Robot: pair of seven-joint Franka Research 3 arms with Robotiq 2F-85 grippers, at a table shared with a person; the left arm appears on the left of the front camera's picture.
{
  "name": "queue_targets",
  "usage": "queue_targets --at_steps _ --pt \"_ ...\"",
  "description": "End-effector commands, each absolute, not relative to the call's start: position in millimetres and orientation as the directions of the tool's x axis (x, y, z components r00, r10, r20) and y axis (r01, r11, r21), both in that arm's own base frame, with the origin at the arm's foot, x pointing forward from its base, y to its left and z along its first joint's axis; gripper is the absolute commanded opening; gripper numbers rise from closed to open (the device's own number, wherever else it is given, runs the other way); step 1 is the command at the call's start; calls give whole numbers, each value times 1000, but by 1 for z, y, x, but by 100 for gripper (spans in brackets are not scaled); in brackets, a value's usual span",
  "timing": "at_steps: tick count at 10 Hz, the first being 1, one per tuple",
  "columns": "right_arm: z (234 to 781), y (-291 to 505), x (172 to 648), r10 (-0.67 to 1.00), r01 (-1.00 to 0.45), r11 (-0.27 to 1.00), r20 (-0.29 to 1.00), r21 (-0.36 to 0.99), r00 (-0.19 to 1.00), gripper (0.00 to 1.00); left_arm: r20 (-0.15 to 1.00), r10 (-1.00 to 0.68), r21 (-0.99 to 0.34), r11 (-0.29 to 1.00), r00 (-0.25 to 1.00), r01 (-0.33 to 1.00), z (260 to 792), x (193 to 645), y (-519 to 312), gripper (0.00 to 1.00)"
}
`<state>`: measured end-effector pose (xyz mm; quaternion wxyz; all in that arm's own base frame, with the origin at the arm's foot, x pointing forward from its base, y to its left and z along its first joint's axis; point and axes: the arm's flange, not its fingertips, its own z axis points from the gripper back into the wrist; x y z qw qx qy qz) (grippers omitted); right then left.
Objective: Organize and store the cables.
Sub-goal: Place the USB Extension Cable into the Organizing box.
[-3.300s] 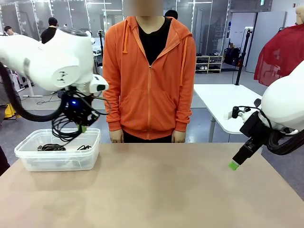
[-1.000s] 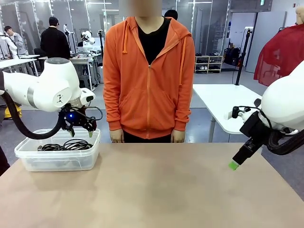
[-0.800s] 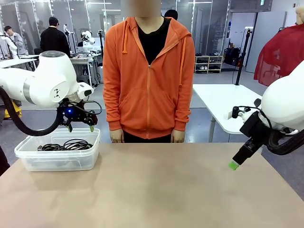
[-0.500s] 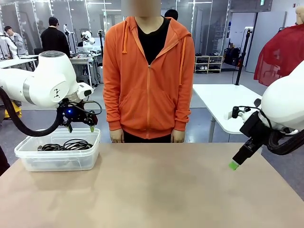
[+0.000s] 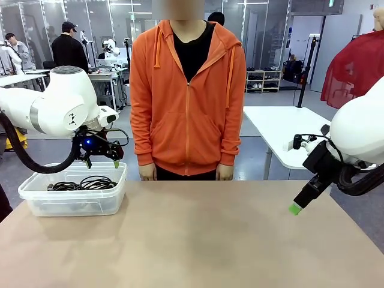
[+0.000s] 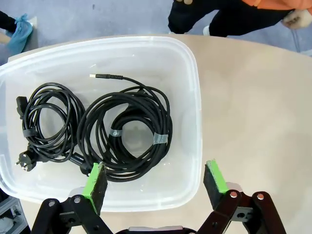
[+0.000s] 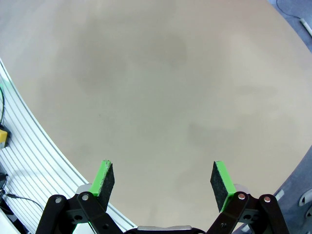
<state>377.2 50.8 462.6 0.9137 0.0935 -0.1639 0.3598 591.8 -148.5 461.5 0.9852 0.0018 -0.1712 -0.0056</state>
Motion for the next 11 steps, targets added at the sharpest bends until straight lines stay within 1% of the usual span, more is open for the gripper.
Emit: queue_targets --at_steps 1,11 --pt "464 50 377 623 -679 733 360 44 695 100 345 -23 22 1000 938 16 462 594 -148 100" --pt "464 50 377 623 -679 733 360 44 695 100 345 -23 22 1000 938 16 462 594 -148 100"
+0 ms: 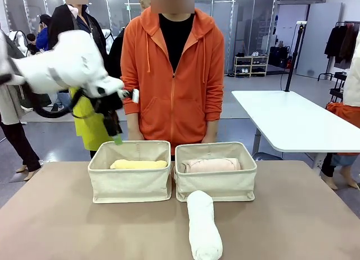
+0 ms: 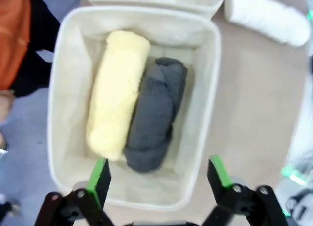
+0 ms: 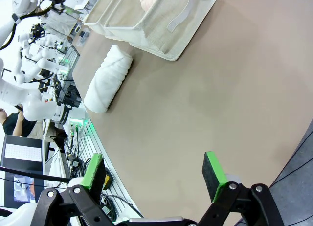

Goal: Divide the towels into two baskets.
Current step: Pick up one hotel-folded towel from the bottom of the table and place it in the Fabric basket indicated by the person.

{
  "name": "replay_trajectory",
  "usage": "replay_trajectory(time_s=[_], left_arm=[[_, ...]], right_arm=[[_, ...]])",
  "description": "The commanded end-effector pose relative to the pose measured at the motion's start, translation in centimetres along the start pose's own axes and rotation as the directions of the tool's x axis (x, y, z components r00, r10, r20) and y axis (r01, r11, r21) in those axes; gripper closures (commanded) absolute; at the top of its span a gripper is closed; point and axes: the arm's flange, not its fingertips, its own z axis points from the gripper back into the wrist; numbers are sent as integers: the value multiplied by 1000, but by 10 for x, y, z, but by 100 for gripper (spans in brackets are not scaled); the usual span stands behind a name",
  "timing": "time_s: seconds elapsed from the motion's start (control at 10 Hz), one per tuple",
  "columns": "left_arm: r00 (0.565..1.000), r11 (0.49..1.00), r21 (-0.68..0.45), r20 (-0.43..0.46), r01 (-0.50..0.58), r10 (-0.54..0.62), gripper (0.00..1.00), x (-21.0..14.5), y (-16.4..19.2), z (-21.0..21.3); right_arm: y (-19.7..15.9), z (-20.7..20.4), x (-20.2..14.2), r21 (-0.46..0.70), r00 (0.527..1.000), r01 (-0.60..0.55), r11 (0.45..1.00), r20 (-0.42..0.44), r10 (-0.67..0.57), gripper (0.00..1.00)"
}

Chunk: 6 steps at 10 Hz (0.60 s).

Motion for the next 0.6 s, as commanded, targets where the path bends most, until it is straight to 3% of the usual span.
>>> replay_trajectory(time_s=[0.0, 0.1, 0.2, 0.3, 0.5], left_arm=[[959, 966, -151, 163, -209, 233, 0, -75, -34, 30], [918, 927, -268, 228, -262, 325, 0, -128, -49, 42], [889, 898, -372, 293, -234, 353, 0, -173, -65, 50], [826, 861, -422, 347, -285, 443, 0, -220, -75, 56], [640, 779, -506, 470, -370, 609, 0, -306, -98, 63]], right_arm=[[3, -2, 1, -6, 1000, -4, 1000, 7, 4, 0], [3, -2, 1, -6, 1000, -4, 1000, 7, 4, 0], [3, -2, 1, -6, 1000, -4, 1000, 7, 4, 0], [3, -2, 1, -6, 1000, -4, 1000, 7, 4, 0], [3, -2, 1, -6, 1000, -4, 1000, 7, 4, 0]])
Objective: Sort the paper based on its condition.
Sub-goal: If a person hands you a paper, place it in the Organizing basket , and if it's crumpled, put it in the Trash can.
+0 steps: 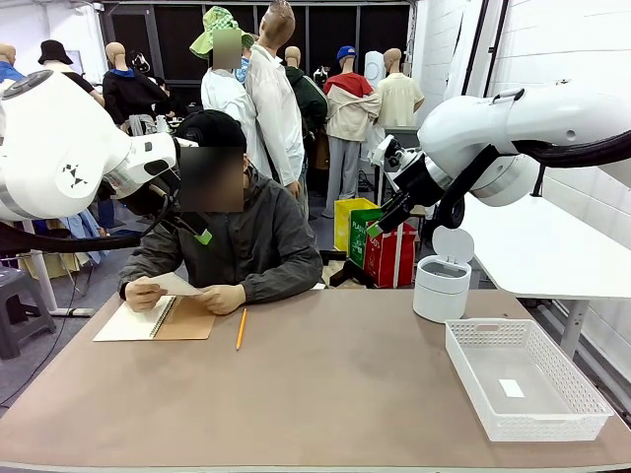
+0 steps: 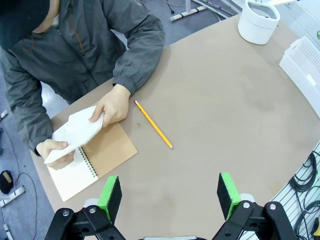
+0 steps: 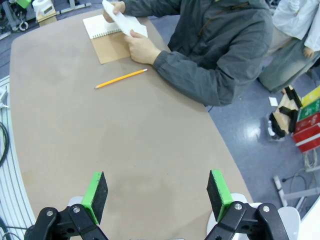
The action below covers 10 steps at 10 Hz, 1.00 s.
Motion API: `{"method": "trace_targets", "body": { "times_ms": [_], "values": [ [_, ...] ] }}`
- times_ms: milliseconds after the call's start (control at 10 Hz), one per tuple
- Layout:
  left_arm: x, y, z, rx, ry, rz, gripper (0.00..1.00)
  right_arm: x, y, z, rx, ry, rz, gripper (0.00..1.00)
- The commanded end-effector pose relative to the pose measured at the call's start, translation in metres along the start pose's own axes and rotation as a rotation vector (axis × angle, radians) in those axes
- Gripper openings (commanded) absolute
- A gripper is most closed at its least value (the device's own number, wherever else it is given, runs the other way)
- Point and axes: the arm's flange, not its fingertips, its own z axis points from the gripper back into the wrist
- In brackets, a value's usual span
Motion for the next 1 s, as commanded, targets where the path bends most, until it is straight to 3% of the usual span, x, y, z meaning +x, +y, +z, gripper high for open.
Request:
{"method": "trace_targets", "body": {
  "times_ms": [0, 900],
  "values": [
    [0.0008, 0.0011, 0.0012, 0.000, -0.003, 0.002, 1.00, 0.0006, 0.0002, 0.0008, -0.001, 0.000, -0.008, 1.00],
    [0.0008, 0.0011, 0.0012, 0.000, -0.003, 0.002, 1.00, 0.0006, 0.0002, 0.0008, -0.001, 0.000, -0.008, 1.00]
  ]
}}
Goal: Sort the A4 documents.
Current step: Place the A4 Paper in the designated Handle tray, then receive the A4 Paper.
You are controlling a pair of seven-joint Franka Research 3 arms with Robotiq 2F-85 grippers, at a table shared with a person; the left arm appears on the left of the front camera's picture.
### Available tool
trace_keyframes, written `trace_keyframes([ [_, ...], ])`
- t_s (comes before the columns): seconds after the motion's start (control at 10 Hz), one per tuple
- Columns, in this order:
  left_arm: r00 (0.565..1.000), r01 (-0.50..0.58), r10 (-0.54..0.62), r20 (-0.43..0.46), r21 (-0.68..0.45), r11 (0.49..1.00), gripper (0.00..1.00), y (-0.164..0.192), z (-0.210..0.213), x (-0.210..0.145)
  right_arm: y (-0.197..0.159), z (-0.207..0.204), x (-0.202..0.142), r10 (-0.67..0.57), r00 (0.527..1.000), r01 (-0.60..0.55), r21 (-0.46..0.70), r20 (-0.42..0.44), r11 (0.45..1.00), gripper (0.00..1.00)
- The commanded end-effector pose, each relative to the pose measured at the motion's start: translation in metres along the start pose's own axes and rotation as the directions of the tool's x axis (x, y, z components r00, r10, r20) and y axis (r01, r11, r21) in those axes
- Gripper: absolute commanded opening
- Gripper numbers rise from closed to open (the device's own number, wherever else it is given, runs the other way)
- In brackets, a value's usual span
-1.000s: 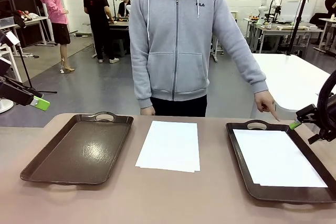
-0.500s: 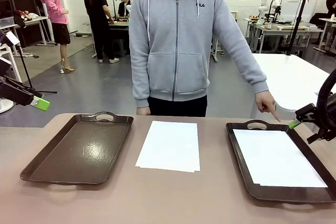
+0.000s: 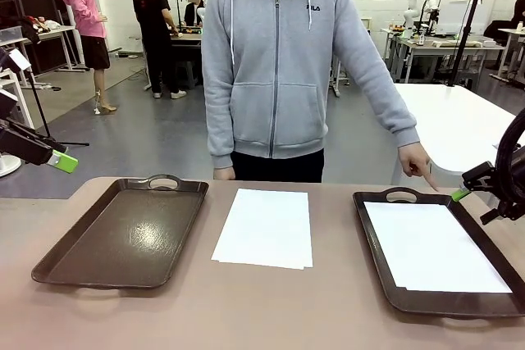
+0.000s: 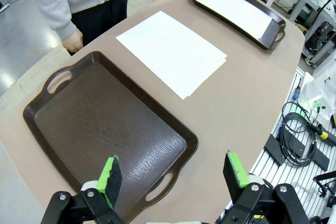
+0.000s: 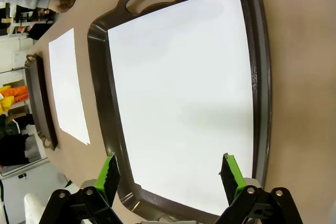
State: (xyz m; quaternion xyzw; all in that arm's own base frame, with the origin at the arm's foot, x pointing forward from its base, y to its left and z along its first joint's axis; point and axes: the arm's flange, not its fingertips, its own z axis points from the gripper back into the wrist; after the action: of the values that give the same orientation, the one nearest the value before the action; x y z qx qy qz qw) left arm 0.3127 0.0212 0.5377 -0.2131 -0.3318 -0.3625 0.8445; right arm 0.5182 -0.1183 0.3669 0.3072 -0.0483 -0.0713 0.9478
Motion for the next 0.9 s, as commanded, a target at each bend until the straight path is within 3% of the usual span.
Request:
trace_keyframes([
  [0.0,1.000,0.018,-0.018,0.015,-0.016,1.000,1.00,0.0023,-0.0006,-0.0015,-0.0001,0.0001,0.0000,0.000,1.000,0.000,-0.001,0.000,1.000,1.00],
  [0.8,1.000,0.018,-0.018,0.015,-0.016,1.000,1.00,0.0023,-0.0006,-0.0015,-0.0001,0.0001,0.0000,0.000,1.000,0.000,-0.001,0.000,1.000,1.00],
])
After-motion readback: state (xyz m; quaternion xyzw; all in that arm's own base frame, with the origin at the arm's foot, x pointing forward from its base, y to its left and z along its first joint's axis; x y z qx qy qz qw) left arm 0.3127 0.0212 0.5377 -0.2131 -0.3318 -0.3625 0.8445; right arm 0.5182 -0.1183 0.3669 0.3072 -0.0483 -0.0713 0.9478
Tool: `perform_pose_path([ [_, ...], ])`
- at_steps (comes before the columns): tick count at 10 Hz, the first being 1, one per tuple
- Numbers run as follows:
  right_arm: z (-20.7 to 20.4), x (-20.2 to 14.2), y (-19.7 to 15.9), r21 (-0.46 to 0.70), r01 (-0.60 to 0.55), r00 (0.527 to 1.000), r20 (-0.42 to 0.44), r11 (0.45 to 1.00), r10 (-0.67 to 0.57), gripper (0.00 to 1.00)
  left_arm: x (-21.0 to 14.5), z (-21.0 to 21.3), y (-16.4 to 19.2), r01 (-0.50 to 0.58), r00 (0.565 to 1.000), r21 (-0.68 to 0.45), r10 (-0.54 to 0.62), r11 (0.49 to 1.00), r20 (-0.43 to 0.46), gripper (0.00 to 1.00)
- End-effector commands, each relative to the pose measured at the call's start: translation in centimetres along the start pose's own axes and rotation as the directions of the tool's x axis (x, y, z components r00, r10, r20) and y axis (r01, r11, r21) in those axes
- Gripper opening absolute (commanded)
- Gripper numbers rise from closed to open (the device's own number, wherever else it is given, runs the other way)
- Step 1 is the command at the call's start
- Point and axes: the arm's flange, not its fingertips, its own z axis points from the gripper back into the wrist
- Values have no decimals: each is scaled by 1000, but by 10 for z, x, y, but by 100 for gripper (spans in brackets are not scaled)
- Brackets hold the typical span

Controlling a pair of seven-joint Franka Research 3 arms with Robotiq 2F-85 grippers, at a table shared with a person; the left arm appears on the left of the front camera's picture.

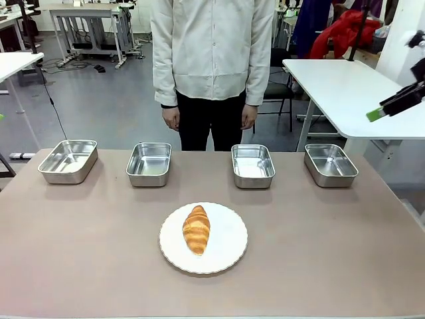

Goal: Place the bread in the container.
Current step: Place the Butter Roll into the Airtight Container indicated by the human.

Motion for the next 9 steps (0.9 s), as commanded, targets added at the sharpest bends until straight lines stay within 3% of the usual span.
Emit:
perform_pose_path([
  [1,28,-16,-18,77,-27,994,109,997,19,100,-9,30,7,36,993,-72,-28,997,114,100],
  [4,42,-16,-26,76,-36,985,170,996,22,100,-15,59,-12,105,969,-64,-88,992,231,100],
  [9,44,-4,-35,109,-1,981,192,994,-20,100,-8,67,-25,-5,946,-126,46,992,320,100],
])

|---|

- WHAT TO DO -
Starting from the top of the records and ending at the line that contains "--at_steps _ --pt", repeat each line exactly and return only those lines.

- TASK ANSWER -
Robot: pair of seven-joint Franka Research 3 arms with Robotiq 2F-85 grippers, at a table shared with a person; the left arm appears on the left of the front camera's picture.
{
  "name": "queue_targets",
  "usage": "queue_targets --at_steps _ --pt \"_ ...\"",

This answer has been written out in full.